Basking sharks off Kerry genetically unique, study finds

Basking sharks which were sampled off the west Kerry coast in early spring have proved to be genetically different to all other such sharks tested in the north-east Atlantic, according to a study.

Basking sharks off Kerry genetically unique, study finds

Basking sharks which were sampled off the west Kerry coast in early spring have proved to be genetically different to all other such sharks tested in the north-east Atlantic, according to a study.

The study on the migration routes of basking sharks also shows that the animals prefer to swim “en famille” to known feeding locations.

Researchers from Galway-Mayo Institute of Technology (GMIT) participated in one of the most comprehensive studies of the genetics of one of the world’s largest fish. The project findings, led by the University of Aberdeen, Scotland, were published this week in the journal, Scientific Reports.

Hunted off the south Irish coast by Norwegians until the 1980s, and off the west coast for the Achill fishery in the 1950s and 1960s, the basking shark is known among coastal communities as the “sunfish” due to its preference for swimming just below the surface. It is also known as ‘liop an dá’ (unwieldy beast with two fins) or more generally ‘liabhán mór’, denoting a great leviathan.

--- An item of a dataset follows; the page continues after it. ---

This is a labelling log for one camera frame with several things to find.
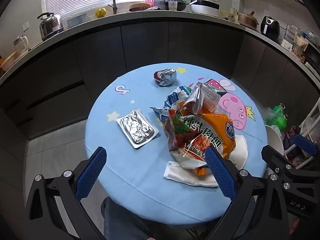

It is protected in some waters, and was recently classified on the International Union for Conservation of Nature “red list” for endangered species The plankton-eating fish is distinctive for its open mouth. It has been estimated that a 7m shark, cruising wide-mouthed at a speed of two knots, will filter 1,484 cubic metres of sea-water per hour. Basking sharks can grow to more than 10m, can dive to depths of more than 1km, and feed on plankton in areas of the northeast Atlantic including the west coast of Scotland, Ireland, and the Isle of Man.

The researchers note that, “up until recently, very little was known” about their biology, as they only appear briefly at the sea surface each spring before “vanishing into the ocean depths”.

Through establishing a register of genetic profiles with regular swabbing, the researchers were able to identify individual basking sharks when they arrived to feed. The results revealed that the fish repeatedly returned to the same feeding sites in successive years.

Fieldwork off Donegal by GMIT’s Simon Berrow and Emmet Johnston of the Irish Basking Shark Study Group led to a “breakthrough” in sampling, by collecting skin mucus samples in large groups of sharks — quickly, and with minimum disturbance.

The researchers say that one of the “most surprising” findings among the “cosmopolitan” filter feeders is that basking sharks sampled off Ireland in spring were genetically distinct from other north-east Atlantic fish, including those sampled later in the year off Co Donegal.